In Artikel 5 des Grundgesetzes heißt es - ich zitiere : „Kunst und Wissenschaft, Forschung und Lehre sind frei.“ Meine sehr verehrten Damen und Herren, es darf nie wieder ein staatliches Kunstrichtertum geben, wo Politiker wie Sie entscheiden wollen, was gute und förderfähige Kunst ist und was nicht.
(Zustimmung bei der SPD und bei der CDU)
Verehrter Herr Tillschneider, Sie sagen, dass in der deutschen Romantik wir Deutschen zu uns selbst gefunden haben - Zitat aus Ihrem Antrag.
(Dr. Hans-Thomas Tillschneider, AfD: Ja!)
Ich glaube, damit liegen Sie falsch.
(Dr. Hans-Thomas Tillschneider, AfD: Nein, nein!)

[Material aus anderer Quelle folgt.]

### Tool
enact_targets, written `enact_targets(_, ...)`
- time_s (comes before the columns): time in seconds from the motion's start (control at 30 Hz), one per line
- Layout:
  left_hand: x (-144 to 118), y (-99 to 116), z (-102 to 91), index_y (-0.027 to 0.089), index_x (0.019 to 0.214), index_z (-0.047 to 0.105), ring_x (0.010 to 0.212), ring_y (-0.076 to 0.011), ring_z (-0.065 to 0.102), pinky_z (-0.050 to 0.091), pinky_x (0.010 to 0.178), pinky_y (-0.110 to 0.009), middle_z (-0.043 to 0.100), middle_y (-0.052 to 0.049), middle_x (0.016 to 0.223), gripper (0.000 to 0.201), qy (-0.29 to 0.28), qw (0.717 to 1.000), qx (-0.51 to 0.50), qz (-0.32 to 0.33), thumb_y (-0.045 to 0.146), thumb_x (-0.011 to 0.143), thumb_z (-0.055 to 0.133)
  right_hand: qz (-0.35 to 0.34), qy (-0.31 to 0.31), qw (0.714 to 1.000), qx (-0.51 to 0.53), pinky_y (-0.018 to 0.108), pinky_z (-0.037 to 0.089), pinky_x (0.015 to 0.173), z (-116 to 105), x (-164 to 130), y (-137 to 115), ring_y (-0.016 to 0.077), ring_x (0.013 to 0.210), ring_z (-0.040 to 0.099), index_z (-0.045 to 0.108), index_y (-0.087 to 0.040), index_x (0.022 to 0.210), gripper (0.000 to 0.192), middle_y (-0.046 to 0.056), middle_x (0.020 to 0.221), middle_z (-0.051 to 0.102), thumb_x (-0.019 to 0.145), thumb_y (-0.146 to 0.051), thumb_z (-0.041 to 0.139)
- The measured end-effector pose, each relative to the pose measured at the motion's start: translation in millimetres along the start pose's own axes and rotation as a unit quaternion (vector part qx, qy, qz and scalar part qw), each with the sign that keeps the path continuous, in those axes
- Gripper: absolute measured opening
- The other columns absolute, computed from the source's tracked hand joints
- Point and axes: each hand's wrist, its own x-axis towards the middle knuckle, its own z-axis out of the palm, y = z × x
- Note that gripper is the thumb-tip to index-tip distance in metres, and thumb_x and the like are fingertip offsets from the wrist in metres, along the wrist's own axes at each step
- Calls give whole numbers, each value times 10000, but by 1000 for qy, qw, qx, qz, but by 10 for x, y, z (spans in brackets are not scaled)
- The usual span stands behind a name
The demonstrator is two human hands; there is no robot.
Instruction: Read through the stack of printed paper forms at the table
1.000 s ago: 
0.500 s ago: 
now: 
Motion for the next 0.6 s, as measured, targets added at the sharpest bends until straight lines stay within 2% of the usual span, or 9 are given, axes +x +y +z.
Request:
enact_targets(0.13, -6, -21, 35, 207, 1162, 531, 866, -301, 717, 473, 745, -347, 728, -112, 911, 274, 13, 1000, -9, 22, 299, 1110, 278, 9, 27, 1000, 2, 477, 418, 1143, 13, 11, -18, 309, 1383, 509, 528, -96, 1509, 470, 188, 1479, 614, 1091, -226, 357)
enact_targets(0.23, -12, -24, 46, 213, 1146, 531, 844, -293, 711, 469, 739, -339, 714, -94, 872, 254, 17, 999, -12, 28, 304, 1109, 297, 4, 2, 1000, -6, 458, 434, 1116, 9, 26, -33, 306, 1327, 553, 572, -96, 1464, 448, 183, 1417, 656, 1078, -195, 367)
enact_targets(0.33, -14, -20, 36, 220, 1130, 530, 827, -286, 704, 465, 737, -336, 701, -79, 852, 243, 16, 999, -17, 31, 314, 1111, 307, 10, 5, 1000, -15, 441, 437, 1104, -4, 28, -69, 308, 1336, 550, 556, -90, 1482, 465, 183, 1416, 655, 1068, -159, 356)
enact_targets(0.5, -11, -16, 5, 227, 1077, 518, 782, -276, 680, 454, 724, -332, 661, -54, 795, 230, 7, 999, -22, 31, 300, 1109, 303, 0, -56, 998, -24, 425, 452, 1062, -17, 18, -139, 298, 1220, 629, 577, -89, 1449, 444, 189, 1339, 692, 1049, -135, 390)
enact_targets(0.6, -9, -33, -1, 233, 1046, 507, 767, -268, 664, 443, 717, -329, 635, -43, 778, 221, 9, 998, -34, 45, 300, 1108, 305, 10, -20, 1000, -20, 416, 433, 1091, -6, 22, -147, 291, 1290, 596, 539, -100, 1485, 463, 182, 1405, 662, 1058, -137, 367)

Wenn man sich intensiver mit der Romantik beschäftigt, wundert man sich ohnehin, warum gerade diese deutsche Kulturepoche für Ihre ideologische Selbstvergewisserung herhalten muss. Ich vermute eher, dass Sie auf die Vereinnahmung der deutschen Romantik durch die Kulturkampfzeit der wilhelminischen Ära und der Nationalsozialisten hereingefallen sind
(Dr. Hans-Thomas Tillschneider, AfD: Ach du Gott, was für ein Blödsinn!)
oder sich diese bewusst zu eigen machen.
(Zustimmung bei der SPD und bei den GRÜNEN)
Wenn Sie deutsche Romantik tatsächlich verstanden hätten, dann müssten Sie in den Gedanken der Romantiker Ideen von der Gleichstellung der Geschlechter,
(Lachen bei der AfD)
der Transkulturalität und formalen Entgrenzung erkennen. Sie müssten kulturelle Vielfalt, Diversität
(Dr. Hans-Thomas Tillschneider, AfD: Ja, ja!)
und vor allem Meinungsvielfalt leben. Die Romantiker der Zeit, Schlegel, Goethe, Novalis, Heine, Eichendorff, waren keine homogene Gruppe, sondern verkörperten eine Vielfalt von Ansichten und Meinungen und vor allem an Stilen, die Sie ja ablehnen.
(Zustimmung bei der SPD, bei den GRÜNEN und von Angela Gorr, CDU)
Meine sehr verehrten Damen und Herren! Gestatten Sie mir am Ende eine Bemerkung. Ich weiß nicht, ob Sie es bewusst gemacht haben, aber ich unterstelle, Sie machen das alles bewusst.
(Zuruf von der AfD: Machen wir!)
Der von Ihnen beabsichtigte Preis richtet sich nur an Männer.
(Christian Hecht, AfD: Was?)
Vielleicht ist es tatsächlich ein merkwürdiges Frauenbild, das Sie haben. Vielleicht können Frauen aus Ihrer Sicht tatsächlich nicht malen, und wenn, dann maximal ein Gesicht und dann auch nur ihr eigenes. Ein abscheuliches Frauenbild, das hier wieder zutage kommt.
(Zustimmung bei der SPD und bei der CDU - Beifall bei den GRÜNEN)
Meine sehr verehrten Damen und Herren! Diese Koalition steht für künstlerische Freiheit, Vielfalt und Diversität. Wir lehnen Ihren Antrag ab.